Hermione se levantou, atravessou a sala e foi até a escrivaninha. Ron a observava. Ela voltou até ele, rebolando levemente.
— Você tem um andar gostoso, sabia?
— Sim, mas agora se concentre no trabalho.
— Você é meu trabalho. O trabalho de toda minha vida.
Hermione o puxou pela camisa e depois o beijou avidamente.
— É melhor voltarmos para a carta... – disse ela, ofegante.
— É melhor mesmo.
Separaram-se, e Ron, pegando a caneta, pôs-se a pensar na carta.
— Qual o nome da diretora?
— Qual delas?
— A que recebe esse tipo de solicitação?
— Sinistra. Senhorita Meridian Sinistra.
— Cara Srta. Sinistra – Ron começou em voz alta, enquanto escrevia. — Estou lhe escrevendo a respeito de minha filha, Hermione Granger...
— Qual é a punição para falsificação? – ela perguntou sorrindo.
— Silêncio, você está me atrapalhando – ele murmurou. —... Que pede permissão para fazer os exames finais durante a semana do dia três de junho, ao invés de fazê-los dentro do período previsto no calendário escolar.
— Você devia ser escritor – gozou Hermione. — Seu estilo é tão natural.
— Tá bom, tá bom... Agora quieta – ele sequer levantou os olhos do papel. —... Como a senhorita sabe, Hermione é uma aluna brilhante, exemplar e muito responsável, podendo assim fazer os exames e se comprometer a não revelar as questões às outras alunas que irão fazê-los depois. Eu não solicitaria isso se não tivesse uma boa razão...
— Espero mesmo que seja uma boa razão... – ela interrompeu outra vez.
— Minha irmã, madrinha de Hermione, fará uma viagem para o norte e ofereceu-se para levar a afilhada. Esta é uma oportunidade que não deveria ser descartada, já que, penso eu, acrescentaria à formação de uma jovem muito mais do que permanecer aqui e fazer os exames na época certa. Espero que concorde que a experiência seria bastante proveitosa e não impeça uma viagem que, sem dúvida, vai contribuir para enriquecer a educação de uma de suas alunas. Certo de que sua decisão será acertada, respeitosamente agradeço. Ralph Granger. – Ron terminou de escrever, esticou o braço, segurando a caneta e perguntou: — Que tal?

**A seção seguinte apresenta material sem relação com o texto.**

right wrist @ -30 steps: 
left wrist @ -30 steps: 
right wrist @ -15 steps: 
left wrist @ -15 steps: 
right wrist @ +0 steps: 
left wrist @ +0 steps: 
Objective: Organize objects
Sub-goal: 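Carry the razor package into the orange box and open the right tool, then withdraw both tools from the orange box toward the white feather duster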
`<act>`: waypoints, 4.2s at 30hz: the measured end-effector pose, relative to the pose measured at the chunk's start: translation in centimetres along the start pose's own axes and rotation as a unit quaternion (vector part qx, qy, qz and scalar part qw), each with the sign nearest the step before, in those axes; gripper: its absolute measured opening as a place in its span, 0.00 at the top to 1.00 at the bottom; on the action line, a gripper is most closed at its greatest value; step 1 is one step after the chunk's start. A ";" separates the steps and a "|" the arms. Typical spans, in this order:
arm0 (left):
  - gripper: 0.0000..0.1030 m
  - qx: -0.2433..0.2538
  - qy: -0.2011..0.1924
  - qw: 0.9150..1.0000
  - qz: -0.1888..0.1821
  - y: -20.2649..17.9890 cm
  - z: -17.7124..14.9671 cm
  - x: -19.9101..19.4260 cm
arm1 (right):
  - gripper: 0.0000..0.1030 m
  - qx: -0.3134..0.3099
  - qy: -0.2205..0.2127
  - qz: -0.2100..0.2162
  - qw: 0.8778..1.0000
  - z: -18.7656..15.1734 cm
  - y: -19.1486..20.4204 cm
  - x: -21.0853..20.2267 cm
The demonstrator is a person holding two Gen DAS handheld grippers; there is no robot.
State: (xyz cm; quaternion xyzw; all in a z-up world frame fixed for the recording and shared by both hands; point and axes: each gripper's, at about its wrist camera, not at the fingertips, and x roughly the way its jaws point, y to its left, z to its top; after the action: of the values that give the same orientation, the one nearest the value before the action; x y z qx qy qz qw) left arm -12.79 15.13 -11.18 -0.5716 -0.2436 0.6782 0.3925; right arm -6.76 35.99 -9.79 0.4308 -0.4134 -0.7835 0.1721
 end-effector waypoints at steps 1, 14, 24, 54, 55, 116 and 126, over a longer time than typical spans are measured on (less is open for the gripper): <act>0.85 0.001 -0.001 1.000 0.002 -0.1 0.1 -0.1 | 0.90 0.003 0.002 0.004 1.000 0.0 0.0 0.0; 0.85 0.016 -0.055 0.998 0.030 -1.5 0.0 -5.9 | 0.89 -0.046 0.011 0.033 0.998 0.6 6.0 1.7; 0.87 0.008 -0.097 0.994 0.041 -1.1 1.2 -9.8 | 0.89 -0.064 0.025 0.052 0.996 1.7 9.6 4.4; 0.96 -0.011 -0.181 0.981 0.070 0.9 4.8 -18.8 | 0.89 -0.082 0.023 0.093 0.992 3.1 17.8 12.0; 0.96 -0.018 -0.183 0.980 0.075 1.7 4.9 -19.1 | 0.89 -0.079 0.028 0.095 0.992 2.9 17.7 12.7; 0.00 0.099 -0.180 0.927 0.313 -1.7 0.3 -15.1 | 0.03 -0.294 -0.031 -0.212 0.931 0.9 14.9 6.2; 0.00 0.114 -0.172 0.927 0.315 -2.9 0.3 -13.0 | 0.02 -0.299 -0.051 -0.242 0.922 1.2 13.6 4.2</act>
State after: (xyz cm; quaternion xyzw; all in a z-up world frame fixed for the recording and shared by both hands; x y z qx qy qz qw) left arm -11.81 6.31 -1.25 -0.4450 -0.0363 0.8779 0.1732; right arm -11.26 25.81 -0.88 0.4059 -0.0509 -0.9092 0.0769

Hermione estava boquiaberta. Não imaginara que Ron pudesse ser tão criativo.
— Uau, Ron! Está perfeita.
— Não é isso que quero saber. Que tal o estilo da carta?
— Meu pai não tem uma irmã.
— Isso é só um detalhe. O que você achou do apelo à sua boa formação?
— Excelente.
— Acha que ela engole essa?
— O que temos a perder?
— Nada. Precisamos de um envelope.
Hermione foi até a escrivaninha e pegou um envelope, no qual Ron guardou a carta e rabiscou rapidamente "Srta. Meridian Sinistra" na frente. Depois o entregou à Hermione.
— Entregue isto amanhã de manhã, sem falta. O destino do país depende do êxito desta missão.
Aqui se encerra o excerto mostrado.